Nearly 30 years after German reunification, East Germans remain dramatically under-represented among the country’s elites. As a result, many feel estranged from the democratic institutions, giving the far-right Alternative für Deutschland a huge boost in the East.
Late on September 24, when nearly all the votes in the federal election had been counted, Germany’s far-right populists celebrated an astonishing success. Not only were they going to have the third largest group in the new Bundestag – in Saxony, the Alternative für Deutschland (AfD) received a staggering 27 percent of the vote, making it the strongest political force in this East German state.
During the campaign, the AfD played very skillfully on fears of immigration and the spread of Islamic fundamentalism that run particularly strongly in eastern Germany. But it also tapped a huge reservoir of resentment against the country’s political elites, vilifying them as “cartel parties” and “pseudo elites.”
As a result, the AfD’s share of the vote was twice as high in eastern Germany – with an average of 21.5 percent – compared to the old West German states. “We are going to kick the old parties in the butt,” one AfD supporter crowed on television during the election night.
There is a reason the anti-establishment message plays so well in the former German Democratic Republic: East Germans simply aren’t part of the establishment in Germany. A study published by the Deutsche Gesellschaft, a non-profit association dedicated to overcoming the gap between East and West, shows that despite 27 years of reunification and Angela Merkel in the chancellery, East Germans are still totally under-represented among German elites.
The study, “East German Elites: Dreams, Realities, and Perspectives,” makes for an astonishing read.
Here are some key figures from the study:
Top positions across Germany generally go to West Germans. While East Germans make up 17 percent of the total population, they only hold four to five percent of senior jobs in administration. Even in eastern Germany, only 13.3 percent of judges and 5.9 percent of court presidents are East Germans.
Every single one of the country’s 500 richest families is from West Germany. The 30 biggest publicly traded companies are managed by a total of 190 board members, and all but three of them are West Germans. Even in the hundred largest East German companies (not that they are very large), two thirds of the top management jobs are held by West Germans.
And so it continues: Out of 200 generals or admirals in the German army, two are East Germans. Out of 22 university directors in East Germany, three are East Germans.

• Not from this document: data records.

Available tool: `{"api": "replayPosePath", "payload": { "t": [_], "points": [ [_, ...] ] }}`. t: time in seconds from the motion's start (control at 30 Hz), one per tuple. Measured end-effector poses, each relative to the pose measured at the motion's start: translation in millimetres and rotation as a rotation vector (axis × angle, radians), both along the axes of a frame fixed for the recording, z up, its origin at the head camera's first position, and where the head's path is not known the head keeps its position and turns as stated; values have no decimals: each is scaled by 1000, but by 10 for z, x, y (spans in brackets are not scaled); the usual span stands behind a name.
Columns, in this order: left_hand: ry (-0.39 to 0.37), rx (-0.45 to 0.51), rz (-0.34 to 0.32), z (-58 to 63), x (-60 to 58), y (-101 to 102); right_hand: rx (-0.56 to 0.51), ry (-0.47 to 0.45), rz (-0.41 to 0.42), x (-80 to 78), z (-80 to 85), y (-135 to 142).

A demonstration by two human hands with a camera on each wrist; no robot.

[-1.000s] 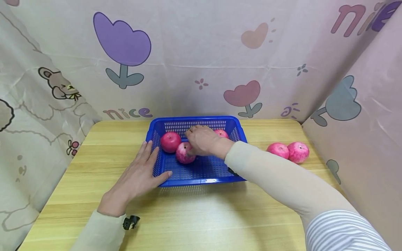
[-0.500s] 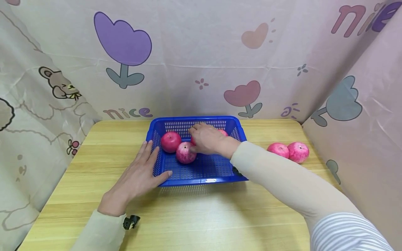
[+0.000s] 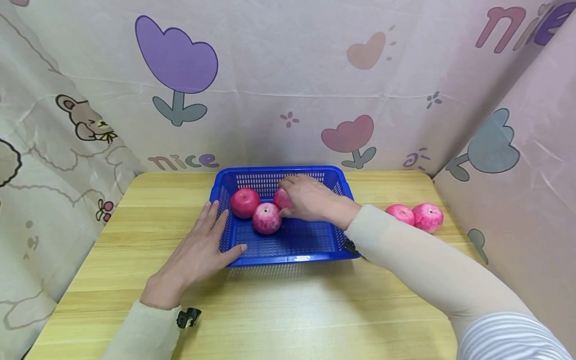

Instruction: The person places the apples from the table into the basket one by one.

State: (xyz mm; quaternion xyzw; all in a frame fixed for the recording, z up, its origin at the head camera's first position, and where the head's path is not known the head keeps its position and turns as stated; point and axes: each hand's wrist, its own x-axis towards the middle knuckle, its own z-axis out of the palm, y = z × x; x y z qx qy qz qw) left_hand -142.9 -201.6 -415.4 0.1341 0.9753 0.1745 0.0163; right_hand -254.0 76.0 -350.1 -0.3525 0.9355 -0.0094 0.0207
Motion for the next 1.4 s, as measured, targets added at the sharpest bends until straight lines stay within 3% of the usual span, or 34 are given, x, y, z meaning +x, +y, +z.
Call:
{"api": "replayPosePath", "payload": {
  "t": [0.57, 1.4],
  "points": [
    [-5, 3, 9, 6, 0, 14, -158, -15, -111, 47, 135, 450],
    [-6, 5, 11, -8, -1, 10, -246, -15, -234, 131, 56, 1121]
  ]
}}
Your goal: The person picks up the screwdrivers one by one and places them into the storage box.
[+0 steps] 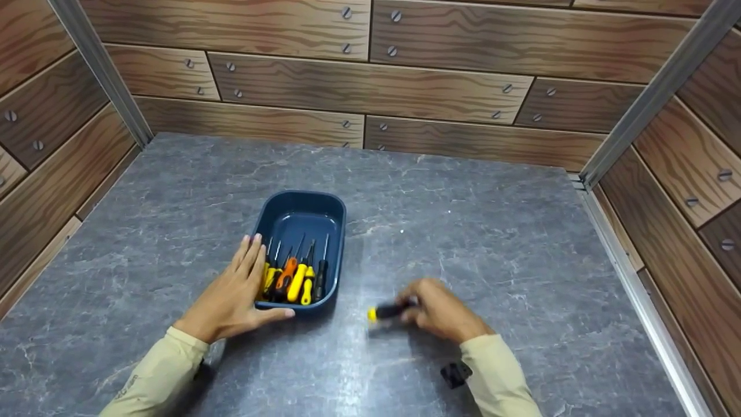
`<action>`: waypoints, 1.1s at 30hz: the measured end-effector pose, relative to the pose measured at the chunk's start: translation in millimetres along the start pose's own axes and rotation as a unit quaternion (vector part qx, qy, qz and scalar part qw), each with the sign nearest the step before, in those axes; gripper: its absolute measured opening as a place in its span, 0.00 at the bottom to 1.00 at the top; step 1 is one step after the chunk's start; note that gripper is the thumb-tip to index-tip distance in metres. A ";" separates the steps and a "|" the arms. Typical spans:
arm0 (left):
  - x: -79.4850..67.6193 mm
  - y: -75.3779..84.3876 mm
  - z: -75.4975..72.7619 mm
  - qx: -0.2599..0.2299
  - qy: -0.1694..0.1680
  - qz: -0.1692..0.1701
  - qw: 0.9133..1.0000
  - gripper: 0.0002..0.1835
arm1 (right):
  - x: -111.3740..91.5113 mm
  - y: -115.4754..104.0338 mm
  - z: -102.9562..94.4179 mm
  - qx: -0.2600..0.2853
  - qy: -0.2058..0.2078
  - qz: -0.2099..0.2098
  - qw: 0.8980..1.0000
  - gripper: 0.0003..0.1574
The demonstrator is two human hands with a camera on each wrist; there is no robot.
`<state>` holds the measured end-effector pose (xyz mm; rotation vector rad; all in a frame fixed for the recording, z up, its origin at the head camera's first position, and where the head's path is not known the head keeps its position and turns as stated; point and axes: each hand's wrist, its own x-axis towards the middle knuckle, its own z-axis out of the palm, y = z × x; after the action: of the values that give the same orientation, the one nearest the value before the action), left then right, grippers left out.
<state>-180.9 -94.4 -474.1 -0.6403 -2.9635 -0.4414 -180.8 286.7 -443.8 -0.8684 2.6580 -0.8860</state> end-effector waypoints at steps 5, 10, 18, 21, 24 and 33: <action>-2.7 2.8 1.1 -0.008 -0.012 -0.011 1.000 0.72 | 33.6 -25.8 -10.0 -0.094 0.107 -0.093 0.985 0.18; -3.0 5.0 0.9 -0.008 -0.008 -0.006 1.000 0.72 | 76.8 -53.7 -3.0 -0.204 0.169 -0.207 0.942 0.20; -3.8 20.6 7.5 -0.008 0.000 0.013 1.000 0.72 | 116.7 -67.5 30.9 -0.281 -0.004 -0.216 0.935 0.25; -5.8 26.7 9.6 -0.013 -0.003 0.024 1.000 0.72 | 115.7 -62.6 38.4 -0.272 -0.049 -0.212 0.937 0.24; -6.7 29.9 9.5 -0.014 -0.002 0.028 1.000 0.72 | 114.2 -58.9 39.9 -0.240 -0.069 -0.211 0.945 0.24; 1.6 29.0 6.2 -0.031 -0.042 0.030 0.998 0.71 | 109.5 -52.3 31.5 -0.181 -0.056 -0.186 0.964 0.20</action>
<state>-170.5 -66.7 -472.2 -0.7711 -3.0108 -0.5163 -233.0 172.8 -438.5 -1.4919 2.6410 -0.3968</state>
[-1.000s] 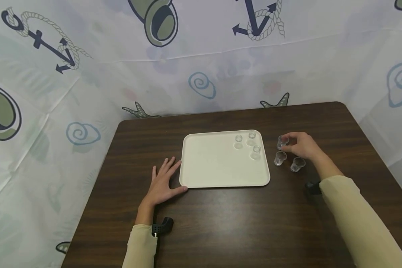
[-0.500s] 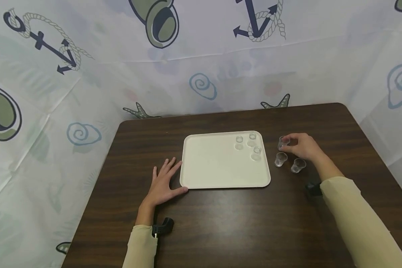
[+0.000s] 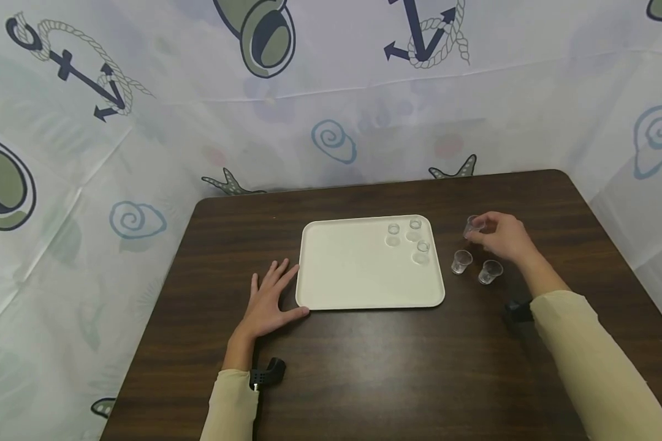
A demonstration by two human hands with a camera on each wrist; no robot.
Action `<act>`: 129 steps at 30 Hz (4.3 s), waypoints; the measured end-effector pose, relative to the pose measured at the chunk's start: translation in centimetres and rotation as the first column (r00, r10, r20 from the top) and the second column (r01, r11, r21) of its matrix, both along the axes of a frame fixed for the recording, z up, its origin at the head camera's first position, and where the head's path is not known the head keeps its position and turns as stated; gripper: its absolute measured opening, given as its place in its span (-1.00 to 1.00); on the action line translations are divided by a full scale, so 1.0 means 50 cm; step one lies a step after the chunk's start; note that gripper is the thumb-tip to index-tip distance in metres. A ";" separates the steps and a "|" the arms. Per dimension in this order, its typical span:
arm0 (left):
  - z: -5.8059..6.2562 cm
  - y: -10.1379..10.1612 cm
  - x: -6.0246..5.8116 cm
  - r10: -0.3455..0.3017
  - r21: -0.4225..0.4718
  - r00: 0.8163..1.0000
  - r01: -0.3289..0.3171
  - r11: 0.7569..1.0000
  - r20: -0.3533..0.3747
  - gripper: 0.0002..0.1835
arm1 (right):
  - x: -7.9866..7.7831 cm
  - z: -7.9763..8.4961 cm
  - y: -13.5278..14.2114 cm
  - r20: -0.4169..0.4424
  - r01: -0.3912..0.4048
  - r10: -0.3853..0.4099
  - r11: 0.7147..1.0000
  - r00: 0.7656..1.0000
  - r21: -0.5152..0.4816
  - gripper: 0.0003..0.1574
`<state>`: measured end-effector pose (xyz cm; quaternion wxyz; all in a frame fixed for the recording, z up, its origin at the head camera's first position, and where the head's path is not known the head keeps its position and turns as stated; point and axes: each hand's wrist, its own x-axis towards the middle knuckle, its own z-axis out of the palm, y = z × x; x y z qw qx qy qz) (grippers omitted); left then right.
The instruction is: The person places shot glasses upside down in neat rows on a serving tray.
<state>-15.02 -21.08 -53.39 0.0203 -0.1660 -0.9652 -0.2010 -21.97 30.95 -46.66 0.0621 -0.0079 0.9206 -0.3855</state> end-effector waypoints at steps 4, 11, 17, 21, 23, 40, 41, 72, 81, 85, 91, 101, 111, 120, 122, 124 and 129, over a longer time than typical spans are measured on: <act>0.000 -0.001 0.000 0.001 0.005 1.000 -0.001 1.000 -0.002 0.06 | 0.001 0.011 0.003 -0.001 0.026 -0.026 0.999 1.000 -0.029 -0.32; 0.000 -0.002 -0.001 -0.004 0.000 1.000 0.004 1.000 -0.001 0.06 | 0.004 0.023 0.015 -0.040 0.083 -0.084 0.996 0.996 -0.027 -0.32; 0.001 -0.001 -0.001 -0.006 0.001 1.000 0.006 1.000 0.004 0.06 | 0.006 0.031 0.016 -0.091 0.110 -0.111 0.994 0.990 -0.020 -0.32; 0.002 0.000 0.000 -0.004 -0.001 1.000 0.004 1.000 0.004 0.05 | 0.007 0.042 0.008 -0.140 0.107 -0.107 0.994 0.984 -0.007 -0.39; 0.002 0.001 -0.001 -0.002 -0.003 1.000 0.002 1.000 0.005 0.05 | 0.007 0.049 0.003 -0.168 0.103 -0.101 0.995 0.981 0.001 -0.40; 0.001 0.000 0.000 -0.009 0.000 1.000 0.009 1.000 -0.003 0.06 | 0.002 0.106 -0.088 -0.377 -0.015 0.048 0.996 0.925 0.089 -0.52; 0.001 0.000 0.000 -0.010 0.001 1.000 0.010 1.000 -0.004 0.06 | 0.003 0.108 -0.093 -0.386 -0.028 0.065 0.995 0.920 0.100 -0.53; 0.001 -0.002 0.003 -0.006 -0.003 1.000 0.006 1.000 0.000 0.05 | 0.023 0.063 -0.254 -0.462 -0.237 0.696 0.660 0.549 0.713 -0.63; -0.001 -0.004 -0.001 -0.013 0.003 1.000 0.013 1.000 0.001 0.05 | 0.027 0.037 -0.280 -0.375 -0.268 0.775 0.557 0.509 0.786 -0.70; 0.001 -0.004 -0.001 -0.011 0.002 1.000 0.011 1.000 -0.003 0.05 | 0.029 0.027 -0.287 -0.332 -0.271 0.788 0.520 0.518 0.810 -0.75; 0.002 -0.003 -0.001 -0.002 -0.002 1.000 0.002 1.000 0.005 0.05 | 0.030 0.021 -0.292 -0.292 -0.263 0.792 0.485 0.536 0.834 -0.81; 0.004 -0.004 -0.002 -0.008 0.000 1.000 0.008 1.000 -0.001 0.05 | 0.021 0.018 -0.290 -0.298 -0.262 0.789 0.492 0.537 0.830 -0.80; 0.003 -0.004 0.000 -0.003 0.000 1.000 0.003 1.000 0.006 0.06 | 0.017 0.017 -0.291 -0.307 -0.312 0.783 0.525 0.541 0.791 -0.59; 0.003 -0.005 0.000 0.002 0.002 1.000 -0.002 1.000 0.015 0.06 | 0.014 0.015 -0.291 -0.324 -0.373 0.749 0.596 0.578 0.711 -0.40; 0.003 -0.004 0.000 0.005 -0.001 1.000 -0.005 1.000 0.017 0.06 | 0.015 0.018 -0.290 -0.322 -0.392 0.738 0.614 0.592 0.685 -0.38; 0.002 -0.005 0.000 0.002 0.002 1.000 -0.003 1.000 0.015 0.06 | 0.015 0.022 -0.288 -0.323 -0.409 0.730 0.630 0.603 0.660 -0.35; 0.001 -0.004 -0.001 -0.006 0.009 1.000 0.006 1.000 0.000 0.06 | 0.021 0.035 -0.281 -0.325 -0.446 0.705 0.672 0.630 0.591 -0.23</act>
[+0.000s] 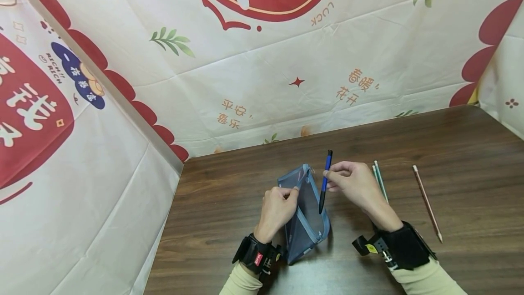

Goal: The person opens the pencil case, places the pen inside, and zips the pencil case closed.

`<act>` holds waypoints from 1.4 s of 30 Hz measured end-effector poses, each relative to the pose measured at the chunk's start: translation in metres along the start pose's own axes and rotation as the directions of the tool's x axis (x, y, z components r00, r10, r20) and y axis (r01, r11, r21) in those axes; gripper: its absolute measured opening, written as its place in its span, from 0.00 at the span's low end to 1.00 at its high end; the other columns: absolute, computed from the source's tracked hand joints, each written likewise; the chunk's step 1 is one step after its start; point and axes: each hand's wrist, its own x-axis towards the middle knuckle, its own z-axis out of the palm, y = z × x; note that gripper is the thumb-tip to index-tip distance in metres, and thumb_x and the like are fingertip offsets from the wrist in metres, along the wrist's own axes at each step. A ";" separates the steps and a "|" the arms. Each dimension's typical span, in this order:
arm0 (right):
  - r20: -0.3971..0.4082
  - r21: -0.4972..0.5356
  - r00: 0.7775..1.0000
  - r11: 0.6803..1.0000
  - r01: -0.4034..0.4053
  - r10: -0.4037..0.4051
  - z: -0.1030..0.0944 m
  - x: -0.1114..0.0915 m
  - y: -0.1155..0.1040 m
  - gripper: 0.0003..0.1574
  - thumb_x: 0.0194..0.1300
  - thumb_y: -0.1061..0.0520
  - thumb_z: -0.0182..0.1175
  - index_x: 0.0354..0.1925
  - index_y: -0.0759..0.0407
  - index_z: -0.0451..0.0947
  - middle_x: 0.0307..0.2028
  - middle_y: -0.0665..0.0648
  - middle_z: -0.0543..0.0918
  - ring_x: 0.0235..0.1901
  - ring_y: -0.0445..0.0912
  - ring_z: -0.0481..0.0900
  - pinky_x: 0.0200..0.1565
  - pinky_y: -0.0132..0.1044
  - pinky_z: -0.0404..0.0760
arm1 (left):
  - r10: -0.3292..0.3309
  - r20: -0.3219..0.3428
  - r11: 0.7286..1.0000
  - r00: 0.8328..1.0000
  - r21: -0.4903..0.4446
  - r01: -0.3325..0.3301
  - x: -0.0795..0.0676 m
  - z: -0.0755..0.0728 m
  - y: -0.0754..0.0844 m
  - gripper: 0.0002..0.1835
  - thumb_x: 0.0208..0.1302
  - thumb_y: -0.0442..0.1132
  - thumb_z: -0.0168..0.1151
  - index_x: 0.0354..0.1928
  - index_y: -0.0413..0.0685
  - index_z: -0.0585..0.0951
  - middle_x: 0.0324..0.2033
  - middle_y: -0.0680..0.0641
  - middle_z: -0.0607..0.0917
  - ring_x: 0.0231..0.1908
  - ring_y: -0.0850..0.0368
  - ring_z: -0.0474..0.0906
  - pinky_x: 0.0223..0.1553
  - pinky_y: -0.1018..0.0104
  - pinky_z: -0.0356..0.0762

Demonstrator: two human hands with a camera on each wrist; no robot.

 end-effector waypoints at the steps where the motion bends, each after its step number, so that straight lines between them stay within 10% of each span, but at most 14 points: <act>1: 0.000 -0.001 1.000 1.000 0.003 -0.003 0.000 0.000 0.000 0.26 0.67 0.48 0.55 0.47 0.73 0.75 0.36 0.69 0.86 0.30 0.49 0.86 0.29 0.31 0.84 | -0.001 0.002 1.000 1.000 -0.003 0.001 0.000 0.000 0.000 0.28 0.64 0.48 0.54 0.04 0.55 0.65 0.02 0.58 0.58 0.03 0.66 0.54 0.08 0.73 0.51; 42: 0.120 0.005 0.991 0.998 -0.068 0.067 0.022 0.003 0.006 0.22 0.66 0.54 0.56 0.45 0.75 0.75 0.32 0.64 0.87 0.28 0.49 0.85 0.32 0.40 0.86 | -0.018 0.002 1.000 1.000 -0.007 0.018 0.003 -0.001 -0.001 0.27 0.64 0.49 0.54 0.05 0.58 0.71 0.03 0.59 0.62 0.04 0.67 0.59 0.07 0.71 0.53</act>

East Germany has 13 regional newspapers, yet West Germans manage all but two of them.
“When I started my job in Bonn in 2000, I doubled the number of East Germans,” Thomas Krüger, a former GDR dissident and now president of the Federal Agency for Civic Education in Bonn, said in a recent newspaper interview. “Where before there had been one East German, there now were two – out of a total of 200 employees.”
“Cultural Colonialism”
Politics is where the balance works best, because elected officials need to be confirmed by their bases. Even then, 30 percent of ministerial postings in the Eastern state governments are taken up by West Germans. In contrast, in nearly three decades, only one East German has managed to serve in a West German state cabinet.
“With Angela Merkel as chancellor and former Federal President Joachim Gauck, at first glance things may look different,” Krüger said in the interview. “But across the (East German), the dominance of West Germany among the elites continues to be experienced as a cultural colonialism.”
The East German revolution of 1989, like all revolutions, consisted of replacing the elites – the people working for the communist party and state institutions, including the secret police, the Stasi. But in contrast to what happened in Eastern Europe, the old East German elite was not replaced by new local leaders, but by West Germans who brought their political system to the former GDR and occupied nearly all key positions to manage the change.
This was initially welcomed by many East Germans, who wished for better government and untarnished leaders. They did not expect the transformation of their society and economy to bring such pain in terms of jobs, security, and social structures. Soon, East Germans came to see the West Germans (“Wessis”) as brash, arrogant, and shallow; West Germans saw East Germans (“Ossis”) as self-effacing, passive, and sometimes lazy. Raj Kollmorgen, one of the authors of the study, says that to this day East Germans are stuck with an inferior image. West Germans build their careers through networks of power, recruiting people of a similar background and therefore perpetuating the discrepancy in the careers between Ossis and Wessis.
As a result, many East Germans feel alienated from the political, economic, and social institutions of unified Germany. “There is a de facto gap in the representation of East German interests, perspectives, and experiences,” said Iris Gleicke, a Social Democrat from Thuringia who serves as the federal government’s Commissioner for Eastern (German) Affairs.
Gleicke quoted a 2014 poll by sociologists from Halle that found that almost three out of four West Germans feel “politically at home” in the Federal Republic, while not even half of East Germans do. “If you leave out the East, you will to have to pay for that at some point in time,” she said.
Part of that payment is the East’s high support for the AfD, though the populist surge has other causes as well – after all, right-wing populism is also flourishing in central and eastern European countries that came out of communist rule without an imported elite.
Yet if East Germans remain left out, Germany as a whole will suffer – not only in terms of democratic representation, but also because it is depriving itself of a great pool of talent and experience.